Task details
Take the lines below beginning at the line that has "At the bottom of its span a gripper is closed" and stopping after the line that has "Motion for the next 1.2", and print them exactly as they are, with no other lines.

==*==

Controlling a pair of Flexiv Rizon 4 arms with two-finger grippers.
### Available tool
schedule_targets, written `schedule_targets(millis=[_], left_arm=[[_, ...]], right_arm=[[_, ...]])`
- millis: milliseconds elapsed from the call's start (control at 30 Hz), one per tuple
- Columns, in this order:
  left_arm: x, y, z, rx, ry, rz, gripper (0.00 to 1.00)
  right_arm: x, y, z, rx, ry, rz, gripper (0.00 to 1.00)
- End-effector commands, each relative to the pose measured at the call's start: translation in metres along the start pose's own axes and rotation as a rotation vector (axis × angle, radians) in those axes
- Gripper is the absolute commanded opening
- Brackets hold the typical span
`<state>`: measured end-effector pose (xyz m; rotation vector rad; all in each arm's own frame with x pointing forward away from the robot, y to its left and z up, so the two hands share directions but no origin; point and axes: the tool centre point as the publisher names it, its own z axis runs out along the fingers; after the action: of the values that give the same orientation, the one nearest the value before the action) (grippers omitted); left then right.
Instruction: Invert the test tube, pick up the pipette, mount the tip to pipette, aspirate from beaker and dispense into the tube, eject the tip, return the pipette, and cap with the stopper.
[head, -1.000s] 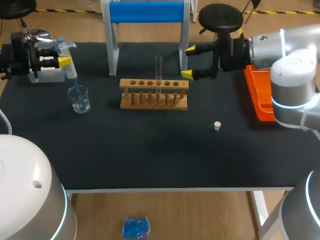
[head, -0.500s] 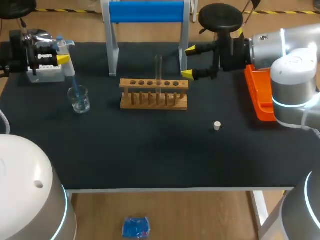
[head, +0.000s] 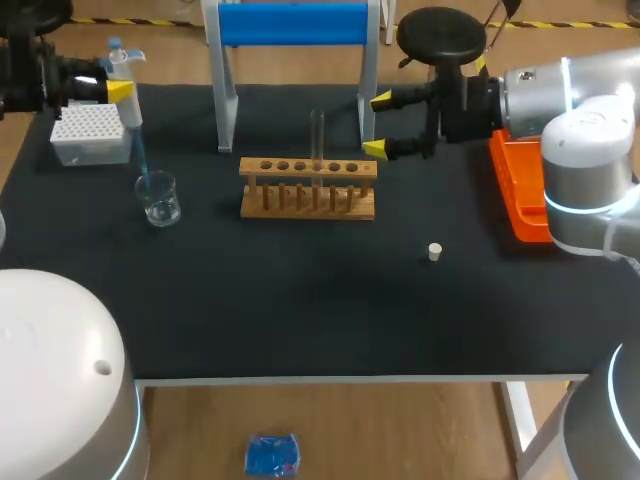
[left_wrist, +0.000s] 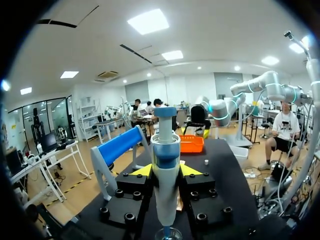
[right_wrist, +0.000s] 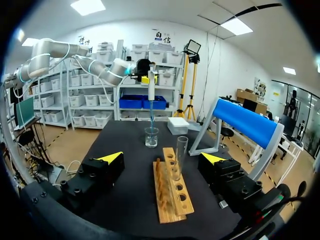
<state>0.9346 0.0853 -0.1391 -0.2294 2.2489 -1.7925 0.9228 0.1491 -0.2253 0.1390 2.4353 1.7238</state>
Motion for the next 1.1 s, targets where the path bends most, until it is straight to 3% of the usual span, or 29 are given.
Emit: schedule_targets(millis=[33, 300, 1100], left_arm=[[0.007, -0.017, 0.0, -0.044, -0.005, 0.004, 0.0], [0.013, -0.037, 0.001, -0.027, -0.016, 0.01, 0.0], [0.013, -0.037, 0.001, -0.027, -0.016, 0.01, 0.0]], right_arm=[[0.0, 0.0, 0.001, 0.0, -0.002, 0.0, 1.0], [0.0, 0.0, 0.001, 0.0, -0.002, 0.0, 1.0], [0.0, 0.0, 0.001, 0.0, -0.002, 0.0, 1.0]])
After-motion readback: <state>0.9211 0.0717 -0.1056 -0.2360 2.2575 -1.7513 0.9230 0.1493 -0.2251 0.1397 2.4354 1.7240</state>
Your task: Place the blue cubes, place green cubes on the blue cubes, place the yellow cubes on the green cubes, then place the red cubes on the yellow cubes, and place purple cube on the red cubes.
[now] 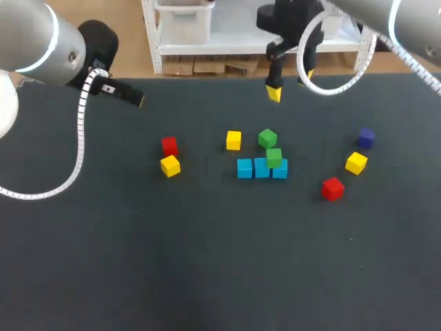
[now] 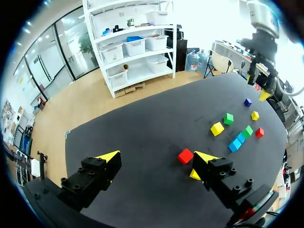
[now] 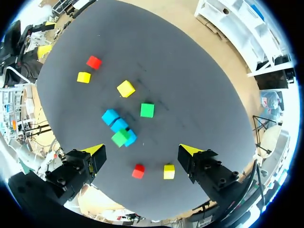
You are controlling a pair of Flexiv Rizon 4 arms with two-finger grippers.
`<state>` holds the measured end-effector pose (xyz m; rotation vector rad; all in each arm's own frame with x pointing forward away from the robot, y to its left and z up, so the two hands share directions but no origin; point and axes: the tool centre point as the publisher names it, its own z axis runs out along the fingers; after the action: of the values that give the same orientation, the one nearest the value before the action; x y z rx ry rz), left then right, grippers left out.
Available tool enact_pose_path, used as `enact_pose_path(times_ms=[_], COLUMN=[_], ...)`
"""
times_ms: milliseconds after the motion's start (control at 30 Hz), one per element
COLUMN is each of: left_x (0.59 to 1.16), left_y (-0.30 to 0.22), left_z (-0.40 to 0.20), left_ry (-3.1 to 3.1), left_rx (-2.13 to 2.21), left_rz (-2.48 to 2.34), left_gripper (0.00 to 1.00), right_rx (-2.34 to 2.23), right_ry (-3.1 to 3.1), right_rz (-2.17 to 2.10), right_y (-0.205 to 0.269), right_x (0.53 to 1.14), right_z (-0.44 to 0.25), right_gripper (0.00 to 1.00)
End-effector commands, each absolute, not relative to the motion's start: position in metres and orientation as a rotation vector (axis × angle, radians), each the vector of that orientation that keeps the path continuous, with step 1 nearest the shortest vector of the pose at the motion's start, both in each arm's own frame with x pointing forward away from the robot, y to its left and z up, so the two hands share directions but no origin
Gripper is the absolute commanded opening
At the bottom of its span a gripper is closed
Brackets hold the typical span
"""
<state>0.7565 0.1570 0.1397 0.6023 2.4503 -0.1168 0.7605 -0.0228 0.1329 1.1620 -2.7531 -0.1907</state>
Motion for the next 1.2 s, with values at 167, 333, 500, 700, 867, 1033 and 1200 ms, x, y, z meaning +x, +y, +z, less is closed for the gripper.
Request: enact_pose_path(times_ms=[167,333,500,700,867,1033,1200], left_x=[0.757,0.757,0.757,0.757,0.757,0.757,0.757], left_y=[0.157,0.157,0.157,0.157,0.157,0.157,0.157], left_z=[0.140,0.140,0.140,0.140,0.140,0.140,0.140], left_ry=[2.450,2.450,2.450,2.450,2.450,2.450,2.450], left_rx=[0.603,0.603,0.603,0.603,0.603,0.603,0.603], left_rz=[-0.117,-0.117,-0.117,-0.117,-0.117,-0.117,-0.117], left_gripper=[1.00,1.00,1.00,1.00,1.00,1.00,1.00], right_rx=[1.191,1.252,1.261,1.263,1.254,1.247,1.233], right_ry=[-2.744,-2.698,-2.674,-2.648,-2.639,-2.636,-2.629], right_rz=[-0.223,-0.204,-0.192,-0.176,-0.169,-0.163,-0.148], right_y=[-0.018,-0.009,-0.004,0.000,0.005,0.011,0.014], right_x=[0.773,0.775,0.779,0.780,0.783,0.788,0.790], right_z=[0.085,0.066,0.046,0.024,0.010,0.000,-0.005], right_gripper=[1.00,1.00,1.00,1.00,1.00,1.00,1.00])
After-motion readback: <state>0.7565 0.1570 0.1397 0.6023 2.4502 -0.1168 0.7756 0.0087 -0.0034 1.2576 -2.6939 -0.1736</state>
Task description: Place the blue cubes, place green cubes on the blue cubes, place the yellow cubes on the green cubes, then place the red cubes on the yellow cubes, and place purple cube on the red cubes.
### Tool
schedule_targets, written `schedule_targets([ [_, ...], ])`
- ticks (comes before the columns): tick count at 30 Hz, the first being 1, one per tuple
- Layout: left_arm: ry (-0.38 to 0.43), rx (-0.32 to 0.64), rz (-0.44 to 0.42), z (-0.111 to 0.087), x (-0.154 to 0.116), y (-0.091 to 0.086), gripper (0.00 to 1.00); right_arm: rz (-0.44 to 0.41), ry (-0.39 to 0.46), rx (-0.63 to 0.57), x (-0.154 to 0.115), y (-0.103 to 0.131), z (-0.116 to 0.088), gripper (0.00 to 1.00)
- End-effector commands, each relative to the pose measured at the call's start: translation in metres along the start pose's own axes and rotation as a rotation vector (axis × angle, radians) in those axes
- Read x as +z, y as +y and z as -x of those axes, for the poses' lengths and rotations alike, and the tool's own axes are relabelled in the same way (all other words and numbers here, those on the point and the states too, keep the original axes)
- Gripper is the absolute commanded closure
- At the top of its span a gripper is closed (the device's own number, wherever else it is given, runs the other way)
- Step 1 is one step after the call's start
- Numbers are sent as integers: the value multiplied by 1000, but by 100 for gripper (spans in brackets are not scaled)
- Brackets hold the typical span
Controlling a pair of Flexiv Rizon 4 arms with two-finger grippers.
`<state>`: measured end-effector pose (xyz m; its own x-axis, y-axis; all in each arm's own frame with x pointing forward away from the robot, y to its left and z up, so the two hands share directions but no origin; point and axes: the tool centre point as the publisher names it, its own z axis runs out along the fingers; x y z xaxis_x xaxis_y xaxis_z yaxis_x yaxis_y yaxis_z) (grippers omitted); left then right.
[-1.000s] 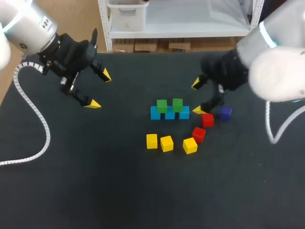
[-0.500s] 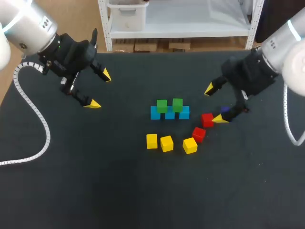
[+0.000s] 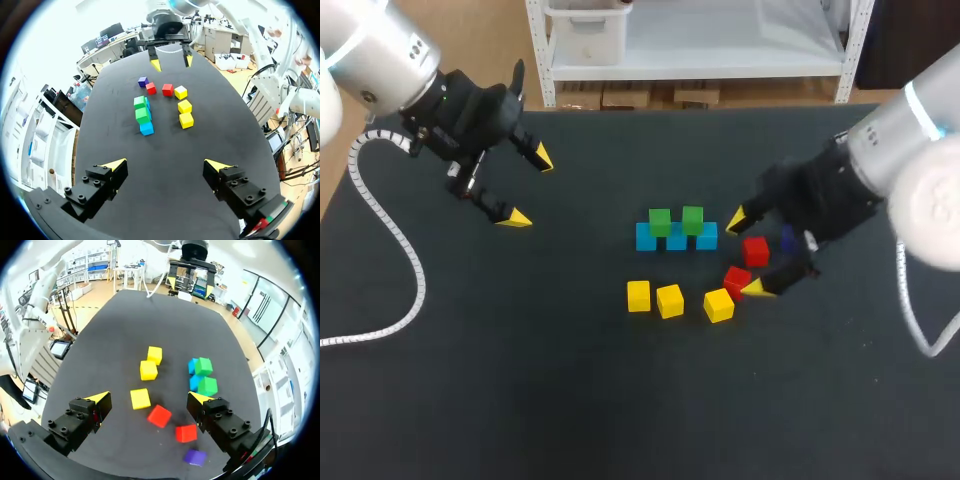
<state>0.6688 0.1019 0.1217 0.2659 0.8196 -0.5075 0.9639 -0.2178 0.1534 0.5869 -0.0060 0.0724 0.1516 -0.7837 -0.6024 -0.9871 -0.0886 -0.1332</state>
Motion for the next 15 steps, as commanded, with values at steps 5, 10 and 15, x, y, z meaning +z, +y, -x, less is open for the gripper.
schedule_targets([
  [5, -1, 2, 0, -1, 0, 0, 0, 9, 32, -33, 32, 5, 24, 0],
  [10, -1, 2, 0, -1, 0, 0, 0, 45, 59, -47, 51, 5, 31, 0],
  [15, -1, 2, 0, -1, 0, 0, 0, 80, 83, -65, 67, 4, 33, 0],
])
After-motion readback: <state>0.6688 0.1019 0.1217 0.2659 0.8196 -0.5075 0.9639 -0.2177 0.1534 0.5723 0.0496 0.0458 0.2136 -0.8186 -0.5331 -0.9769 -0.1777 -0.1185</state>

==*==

Completed exercise
At the bottom of its span a gripper is closed
Brackets hold the typical span
"""
<state>0.7565 0.1570 0.1397 0.6023 2.4503 -0.1168 0.7605 -0.0228 0.1329 1.1620 -2.7531 -0.1907</state>
Motion for the next 1.2 s, with values at 167, 333, 500, 700, 867, 1033 and 1200 ms, x, y, z meaning +x, +y, +z, less is closed for the gripper.

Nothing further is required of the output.